Media hora después de haber finalizado mi intervención, mientras me aburría porque ahora los demás vociferaban propuestas y más propuestas para concretar los planes de René, supe lo que nunca habría adivinado respecto del supuesto mafioso chino, que seguía sentado a mi izquierda. Era mexicano, era de Zacatecas, era mariachi y llevaba más de veinte años viviendo como tal en París.
La fábrica
Eve y René pasaron por mí al domingo siguiente. Sus contactos con los zapatistas de París iban en aumento. Así que me llevaron a conocer una fábrica ocupada, muy cerca del mercado de las pulgas; un antiguo taller que aún guardaba el olor de la grasa, del aceite y de la estopa, y que ahora servía como guarida de L'Insomniaque, otro colectivo anarquista que había publicado un librito acerca del primero de enero y una antología de Flores Magón, Ricardo.

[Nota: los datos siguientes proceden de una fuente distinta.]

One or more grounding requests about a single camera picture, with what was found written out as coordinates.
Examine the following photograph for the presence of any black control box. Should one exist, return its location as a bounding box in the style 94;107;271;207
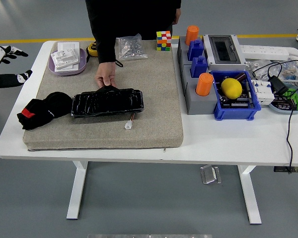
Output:
274;166;298;174

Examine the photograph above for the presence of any black power adapter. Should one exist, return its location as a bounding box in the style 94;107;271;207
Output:
267;75;289;95

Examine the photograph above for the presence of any yellow lemon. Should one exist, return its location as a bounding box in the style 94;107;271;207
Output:
221;77;243;99

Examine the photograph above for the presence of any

Allí todos eran escritores, fotógrafos, gente del diseño, de la cerámica, del video, del performance, de las ``instalaciones'' y de la música. Un conjunto de locos en movimiento!, cada uno con su energía, con su corriente, con sus ingenios picarescos para sobrevivir al desempleo, y desde luego con su obsesión, que en la mayoría de los casos, y hacía de esto un buen rato, era y seguía siendo Chiapas: la selva, las montañas, los zapatistas con armas de juguete, los comunicados y, en un sentido más amplio, México después del desastre soviético: el regreso a los símbolos de 1910, los caballos, las cananas, los indios, el peyote, la mariguana, la revolución y el tequila que de repente brotaban como náufragos del siglo, flotando entre los tablones y las cajas del acorazado Potiomkin. Con una pizca de Rousseau, Carlos Castaneda, los Rolling Stones y la medicina homeopática. Algo así.
Una tarjeta
La comida terminó a las diez de la noche y a la luz del día. Alguien sugirió entonces que nos fuéramos a L'Archipelle, un café a espaldas de la Opera, donde trabajaba Monique, la mujer de Renaud, el segundo de los tres cocineros franceses de otro cuento. Y sucede que este buen hombre, cuando llegamos, estaba jugando al billar con un gringo cejijunto, un tal Wayne, que de inmediato nos invitó a visitarlo, porque, no lo notábamos?, venía de Nueva York, había logrado volver a París, libre de la heroína, y ahora tenía su propio negocio de plomería y una nueva esposa, muy cálida y muy linda, y se estaba hospedando con ella en casa de su ex, para recuperar en unas cuantas semanas los siete años que no había estado con su hijo. Y como todo iba de lo más bien para él, ocho días después, en efecto, nos agasajó con un banquete preparado por él mismo.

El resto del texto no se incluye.